Jude pensó que en realidad estaba preparado para que se fuera su padre desde hacía cuarenta años, pero no lo dijo. En muchas ocasiones, había imaginado aquel momento. Incluso podría decirse, sin faltar a la verdad, que había soñado despierto con ese momento. Pero ahora había llegado de verdad, no era una fantasía, y se sorprendió al darse cuenta de que le dolía el estómago.
Logró sobreponerse, y cuando respondió su voz era firme y segura.
—Está bien, Arlene. Nada de tubos. Si tú dices que ha llegado el momento, lo acepto. Quiero que me tengas informado de todo, ¿de acuerdo?

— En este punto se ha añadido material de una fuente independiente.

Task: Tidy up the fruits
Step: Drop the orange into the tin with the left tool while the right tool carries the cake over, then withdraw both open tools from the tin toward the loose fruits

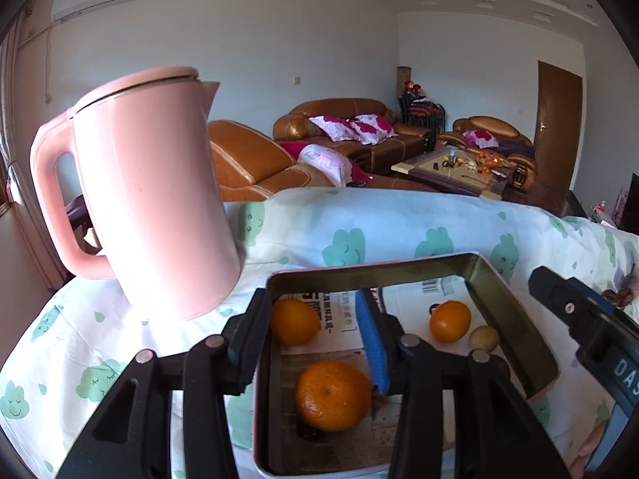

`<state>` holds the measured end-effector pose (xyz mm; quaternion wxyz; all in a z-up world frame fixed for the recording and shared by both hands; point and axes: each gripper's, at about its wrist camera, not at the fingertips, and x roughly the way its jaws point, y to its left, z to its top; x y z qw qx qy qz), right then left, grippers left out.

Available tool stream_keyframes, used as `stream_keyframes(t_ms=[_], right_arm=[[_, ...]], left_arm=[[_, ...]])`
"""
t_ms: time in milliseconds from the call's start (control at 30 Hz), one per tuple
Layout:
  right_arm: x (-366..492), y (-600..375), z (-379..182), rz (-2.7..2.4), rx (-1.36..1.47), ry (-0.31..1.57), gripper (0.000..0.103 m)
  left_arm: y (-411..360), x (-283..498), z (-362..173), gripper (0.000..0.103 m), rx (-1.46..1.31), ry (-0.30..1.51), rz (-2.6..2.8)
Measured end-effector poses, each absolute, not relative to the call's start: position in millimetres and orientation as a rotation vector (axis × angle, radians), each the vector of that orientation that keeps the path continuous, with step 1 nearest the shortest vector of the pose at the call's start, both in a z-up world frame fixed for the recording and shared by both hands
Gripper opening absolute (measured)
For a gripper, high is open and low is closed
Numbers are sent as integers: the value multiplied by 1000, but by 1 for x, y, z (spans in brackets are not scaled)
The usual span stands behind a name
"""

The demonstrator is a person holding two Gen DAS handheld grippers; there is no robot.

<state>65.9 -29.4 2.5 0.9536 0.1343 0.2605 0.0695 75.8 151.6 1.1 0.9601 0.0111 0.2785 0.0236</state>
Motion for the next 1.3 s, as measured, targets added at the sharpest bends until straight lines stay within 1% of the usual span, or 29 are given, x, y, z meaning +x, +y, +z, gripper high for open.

Pero ella no había terminado todavía. Emitió un gruñido de impaciencia, una especie de ronco suspiro, y luego preguntó:
—¿Vas a venir?
Jude estaba en el escritorio de Danny, con el ceño fruncido, confuso. La conversación había pasado de un tema a otro, sin lógica aparente, como la aguja que salta de un surco a otro en un disco rayado.
—¿Por qué debería ir?
—¿Quieres verlo antes de que se marche?
No. No había visto a su padre, no había estado con él en la misma habitación, en las últimas tres décadas. Jude no quería ver al viejo antes de que partiera, y no quería verlo después. Ni siquiera tenía pensado asistir al funeral, aunque lo pagaría él. Le daba miedo lo que pudiera sentir, o no sentir. Pagaría lo que fuera para no tener que estar en compañía de su padre otra vez. Lo mejor que el dinero podía comprar era precisamente eso, la distancia.
Pero no procedía contarle eso a Arlene, como tampoco confesaría jamás que esperaba que el anciano muriera desde que tenía catorce años. Su respuesta, por tanto, no fue sincera, sino evasiva:
—¿Se enteraría, al menos, de que yo estoy allí?

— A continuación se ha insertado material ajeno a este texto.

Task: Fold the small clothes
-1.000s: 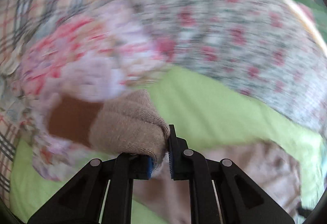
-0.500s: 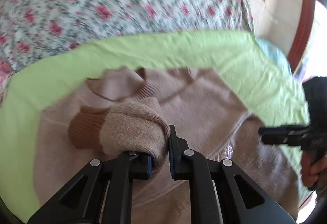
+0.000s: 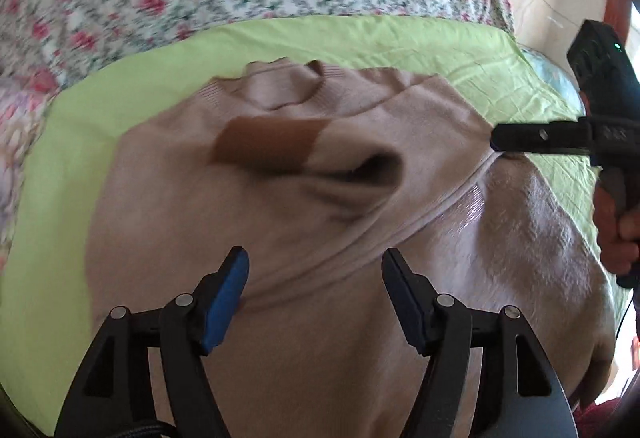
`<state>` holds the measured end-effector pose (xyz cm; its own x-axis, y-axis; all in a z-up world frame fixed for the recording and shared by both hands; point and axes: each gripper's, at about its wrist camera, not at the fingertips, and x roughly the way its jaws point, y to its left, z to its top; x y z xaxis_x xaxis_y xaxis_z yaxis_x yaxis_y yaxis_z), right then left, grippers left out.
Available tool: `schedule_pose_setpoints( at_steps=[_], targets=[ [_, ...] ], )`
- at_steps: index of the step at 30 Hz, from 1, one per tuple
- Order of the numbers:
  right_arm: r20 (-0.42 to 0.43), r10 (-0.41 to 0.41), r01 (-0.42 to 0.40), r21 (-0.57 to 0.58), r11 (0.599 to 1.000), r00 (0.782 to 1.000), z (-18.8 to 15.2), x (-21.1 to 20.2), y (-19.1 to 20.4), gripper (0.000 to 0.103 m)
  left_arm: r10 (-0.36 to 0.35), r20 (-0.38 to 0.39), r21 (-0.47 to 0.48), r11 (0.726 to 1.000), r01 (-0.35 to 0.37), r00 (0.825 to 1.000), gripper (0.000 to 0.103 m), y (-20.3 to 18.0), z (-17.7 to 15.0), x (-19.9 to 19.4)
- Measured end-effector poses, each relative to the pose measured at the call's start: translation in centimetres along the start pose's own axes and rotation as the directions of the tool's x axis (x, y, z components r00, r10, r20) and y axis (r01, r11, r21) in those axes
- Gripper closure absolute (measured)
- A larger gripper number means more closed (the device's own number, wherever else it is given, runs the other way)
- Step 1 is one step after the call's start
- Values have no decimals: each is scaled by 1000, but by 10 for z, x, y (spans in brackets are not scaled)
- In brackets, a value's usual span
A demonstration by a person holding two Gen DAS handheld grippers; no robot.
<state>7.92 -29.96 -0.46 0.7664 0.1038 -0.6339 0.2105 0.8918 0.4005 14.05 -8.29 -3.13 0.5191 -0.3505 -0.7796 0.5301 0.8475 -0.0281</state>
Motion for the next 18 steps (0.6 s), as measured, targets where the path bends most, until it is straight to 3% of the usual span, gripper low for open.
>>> schedule_pose_setpoints(
  at_steps=[4, 7, 13, 14, 15, 16, 18],
  targets=[
    [-38, -3, -1, -102, 995, 999, 21, 33, 29, 50, 133, -19, -78, 988, -134, 991, 34, 49, -28, -17],
    [-67, -26, 14, -173, 985, 997, 41, 65, 48, 50, 224, -80, -165, 958, -235, 971, 34, 94, -44, -14],
    [-189, -37, -8, -234, 972, 981, 67, 130, 60, 51, 255, -129, -240, 930, -280, 958, 33, 132, -46, 7],
    [-210, -19, -32, -233, 972, 978, 66, 135, 60, 57, 257, -132, -255, 925, -283, 957, 33, 135, -42, 12],
    [-206, -3, -45, -231, 972, 979, 64, 132, 61, 86, 261, -132, -268, 919, -288, 956, 34, 137, -39, 15],
    [-166, -8, -30, -229, 973, 986, 63, 122, 61, 94, 271, -131, -283, 912, -298, 954, 35, 139, -36, 16],
    [-51, -19, 9, -202, 979, 999, 61, 92, 54, 94, 315, -126, -332, 880, -340, 941, 47, 141, -30, 16]
  ],
)
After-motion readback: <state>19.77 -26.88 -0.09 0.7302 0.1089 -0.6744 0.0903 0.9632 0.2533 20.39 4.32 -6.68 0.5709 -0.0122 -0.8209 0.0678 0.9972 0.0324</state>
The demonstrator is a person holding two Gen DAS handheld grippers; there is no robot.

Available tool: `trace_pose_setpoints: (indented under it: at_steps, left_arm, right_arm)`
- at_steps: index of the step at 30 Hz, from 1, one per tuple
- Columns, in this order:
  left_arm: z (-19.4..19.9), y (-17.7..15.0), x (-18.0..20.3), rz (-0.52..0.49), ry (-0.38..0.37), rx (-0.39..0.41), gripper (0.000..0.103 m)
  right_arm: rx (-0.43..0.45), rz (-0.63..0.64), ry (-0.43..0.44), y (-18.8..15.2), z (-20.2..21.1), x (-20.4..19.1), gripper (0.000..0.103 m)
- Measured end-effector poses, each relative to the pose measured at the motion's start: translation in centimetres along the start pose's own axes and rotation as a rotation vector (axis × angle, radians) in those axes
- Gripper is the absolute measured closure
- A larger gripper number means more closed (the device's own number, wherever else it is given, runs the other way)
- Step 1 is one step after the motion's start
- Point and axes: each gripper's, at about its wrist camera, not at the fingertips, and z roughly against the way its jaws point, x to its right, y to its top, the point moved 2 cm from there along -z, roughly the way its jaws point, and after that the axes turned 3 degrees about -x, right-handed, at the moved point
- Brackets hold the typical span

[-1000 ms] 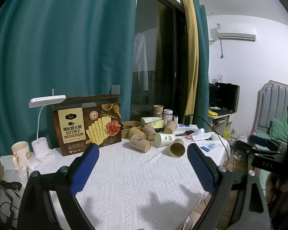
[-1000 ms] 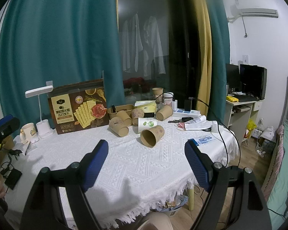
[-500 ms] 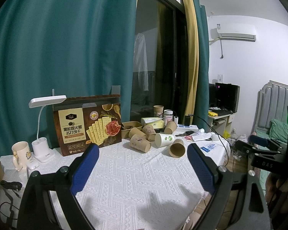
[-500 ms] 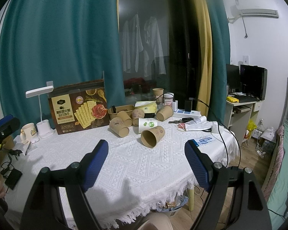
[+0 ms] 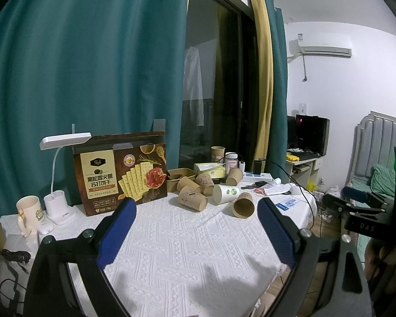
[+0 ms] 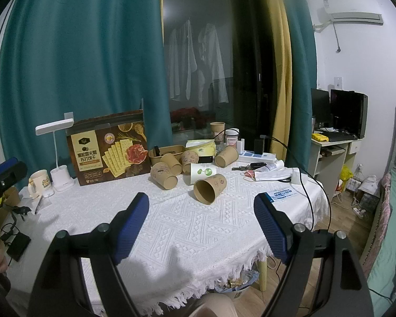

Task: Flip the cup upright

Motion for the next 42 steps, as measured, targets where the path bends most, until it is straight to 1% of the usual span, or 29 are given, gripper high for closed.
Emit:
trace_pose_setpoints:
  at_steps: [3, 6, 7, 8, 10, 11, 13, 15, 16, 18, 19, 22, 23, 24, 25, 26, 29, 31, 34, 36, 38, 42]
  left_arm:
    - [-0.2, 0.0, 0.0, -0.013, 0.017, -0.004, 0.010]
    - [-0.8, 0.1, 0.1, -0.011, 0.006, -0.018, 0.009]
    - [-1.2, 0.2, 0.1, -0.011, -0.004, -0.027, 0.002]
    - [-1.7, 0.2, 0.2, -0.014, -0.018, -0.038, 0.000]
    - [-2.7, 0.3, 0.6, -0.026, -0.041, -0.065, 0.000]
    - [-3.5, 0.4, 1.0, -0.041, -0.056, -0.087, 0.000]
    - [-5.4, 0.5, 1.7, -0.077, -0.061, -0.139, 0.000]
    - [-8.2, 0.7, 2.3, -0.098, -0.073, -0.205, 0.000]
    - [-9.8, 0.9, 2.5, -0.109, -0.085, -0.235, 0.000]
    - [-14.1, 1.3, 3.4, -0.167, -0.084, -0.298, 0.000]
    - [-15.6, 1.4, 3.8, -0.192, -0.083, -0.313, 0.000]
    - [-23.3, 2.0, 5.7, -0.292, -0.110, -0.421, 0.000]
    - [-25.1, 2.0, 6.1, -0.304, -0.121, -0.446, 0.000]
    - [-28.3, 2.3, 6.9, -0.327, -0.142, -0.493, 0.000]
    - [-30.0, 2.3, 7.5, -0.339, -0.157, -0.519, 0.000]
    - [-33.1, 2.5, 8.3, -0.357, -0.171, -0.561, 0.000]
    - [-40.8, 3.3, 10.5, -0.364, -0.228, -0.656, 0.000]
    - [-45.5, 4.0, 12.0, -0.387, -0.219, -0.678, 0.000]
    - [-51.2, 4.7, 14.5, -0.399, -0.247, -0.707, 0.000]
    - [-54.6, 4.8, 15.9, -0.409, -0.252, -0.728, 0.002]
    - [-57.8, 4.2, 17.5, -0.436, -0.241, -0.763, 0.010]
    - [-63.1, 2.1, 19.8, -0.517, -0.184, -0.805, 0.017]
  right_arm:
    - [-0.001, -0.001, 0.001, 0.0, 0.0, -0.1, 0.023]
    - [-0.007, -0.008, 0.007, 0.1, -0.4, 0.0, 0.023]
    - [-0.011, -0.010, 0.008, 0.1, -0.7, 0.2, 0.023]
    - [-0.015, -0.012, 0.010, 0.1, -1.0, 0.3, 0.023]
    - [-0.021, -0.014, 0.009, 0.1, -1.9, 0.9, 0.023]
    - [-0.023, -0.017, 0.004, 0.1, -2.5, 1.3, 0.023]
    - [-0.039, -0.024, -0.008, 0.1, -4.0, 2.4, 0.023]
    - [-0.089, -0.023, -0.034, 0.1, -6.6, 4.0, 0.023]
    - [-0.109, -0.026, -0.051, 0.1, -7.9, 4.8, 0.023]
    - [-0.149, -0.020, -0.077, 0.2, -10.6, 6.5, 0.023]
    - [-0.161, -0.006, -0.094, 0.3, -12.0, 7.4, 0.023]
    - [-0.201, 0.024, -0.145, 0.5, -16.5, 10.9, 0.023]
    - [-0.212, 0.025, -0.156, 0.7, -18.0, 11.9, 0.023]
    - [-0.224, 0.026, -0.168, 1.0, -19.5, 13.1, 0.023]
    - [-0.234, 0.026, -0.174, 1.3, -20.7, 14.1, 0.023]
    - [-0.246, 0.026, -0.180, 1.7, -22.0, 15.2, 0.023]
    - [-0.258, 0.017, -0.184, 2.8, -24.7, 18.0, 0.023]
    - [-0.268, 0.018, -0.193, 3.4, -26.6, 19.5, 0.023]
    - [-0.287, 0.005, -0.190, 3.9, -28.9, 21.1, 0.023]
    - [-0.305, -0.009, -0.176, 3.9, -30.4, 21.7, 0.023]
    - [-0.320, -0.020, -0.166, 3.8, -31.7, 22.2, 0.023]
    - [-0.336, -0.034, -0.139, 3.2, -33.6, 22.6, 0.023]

—Es difícil decir lo que sabe y lo que no. Tiene conciencia de las personas que están en la habitación con él. Gira los ojos para mirar a la gente que entra y sale. Aunque últimamente ya no responde tanto a esos estímulos. A los moribundos les pasa eso cuando sus luces se van apagando.
—No puedo ir. Esta semana me resulta imposible —dijo Jude, apelando a la mentira más fácil. Pensó que la conversación tal vez ya estaba terminada, y se preparó para despedirse. Luego se sorprendió a sí mismo haciendo una pregunta que ni siquiera sabía que tenía en la mente hasta que salió de su boca—: ¿Será difícil?